La présumée victime, qui a été tenue à l'écart du jeu pendant un long moment après les événements, n'a pas reçu le soutien nécessaire des intervenants concernés, déplore l'avocat qui pilote la requête.

«Personne ne s'est préoccupé (d'Alexis) dans les jours, les semaines et les mois après ce qui lui est arrivé, observe Me Ménard. Il n'y a eu aucune forme d'aide ou de soutien. Les jeunes peuvent se blesser, on ne s'en occupe pas.»

L'avocat espère que cette cause sera éventuellement utilisée en matière de jurisprudence. «Les organisations qui doivent encadrer le hockey ne le font pas, affirme-t-il.
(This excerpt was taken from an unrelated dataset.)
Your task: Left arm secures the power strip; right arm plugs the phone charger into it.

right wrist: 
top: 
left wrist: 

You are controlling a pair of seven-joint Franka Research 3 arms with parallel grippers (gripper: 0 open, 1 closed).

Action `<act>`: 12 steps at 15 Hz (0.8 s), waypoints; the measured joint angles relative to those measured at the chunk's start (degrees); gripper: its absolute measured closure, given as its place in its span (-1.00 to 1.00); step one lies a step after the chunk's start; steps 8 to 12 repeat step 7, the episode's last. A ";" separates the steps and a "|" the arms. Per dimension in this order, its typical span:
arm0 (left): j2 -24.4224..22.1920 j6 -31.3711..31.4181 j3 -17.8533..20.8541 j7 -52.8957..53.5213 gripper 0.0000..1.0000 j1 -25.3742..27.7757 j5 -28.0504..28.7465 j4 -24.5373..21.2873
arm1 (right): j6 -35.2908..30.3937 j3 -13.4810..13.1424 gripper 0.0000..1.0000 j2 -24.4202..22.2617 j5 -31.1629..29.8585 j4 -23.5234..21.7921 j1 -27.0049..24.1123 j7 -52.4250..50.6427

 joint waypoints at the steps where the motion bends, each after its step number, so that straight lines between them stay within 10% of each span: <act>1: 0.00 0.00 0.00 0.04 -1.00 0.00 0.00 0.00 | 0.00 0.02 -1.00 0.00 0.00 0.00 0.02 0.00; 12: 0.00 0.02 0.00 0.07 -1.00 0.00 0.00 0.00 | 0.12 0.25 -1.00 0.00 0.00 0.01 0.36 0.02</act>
Elles n'appliquent pas leurs propres règles. Peut-être que les tribunaux vont les forcer à le faire.»

Un porte-parole de Hockey Canada, André Brin, s'est limité à dire, par courriel, que l'organisation n'avait «pas de commentaires à faire sur des poursuites judiciaires qui sont déposées».

De son côté, Hockey Québec n'avait pas répondu aux questions de La Presse Canadienne en fin d'après-midi.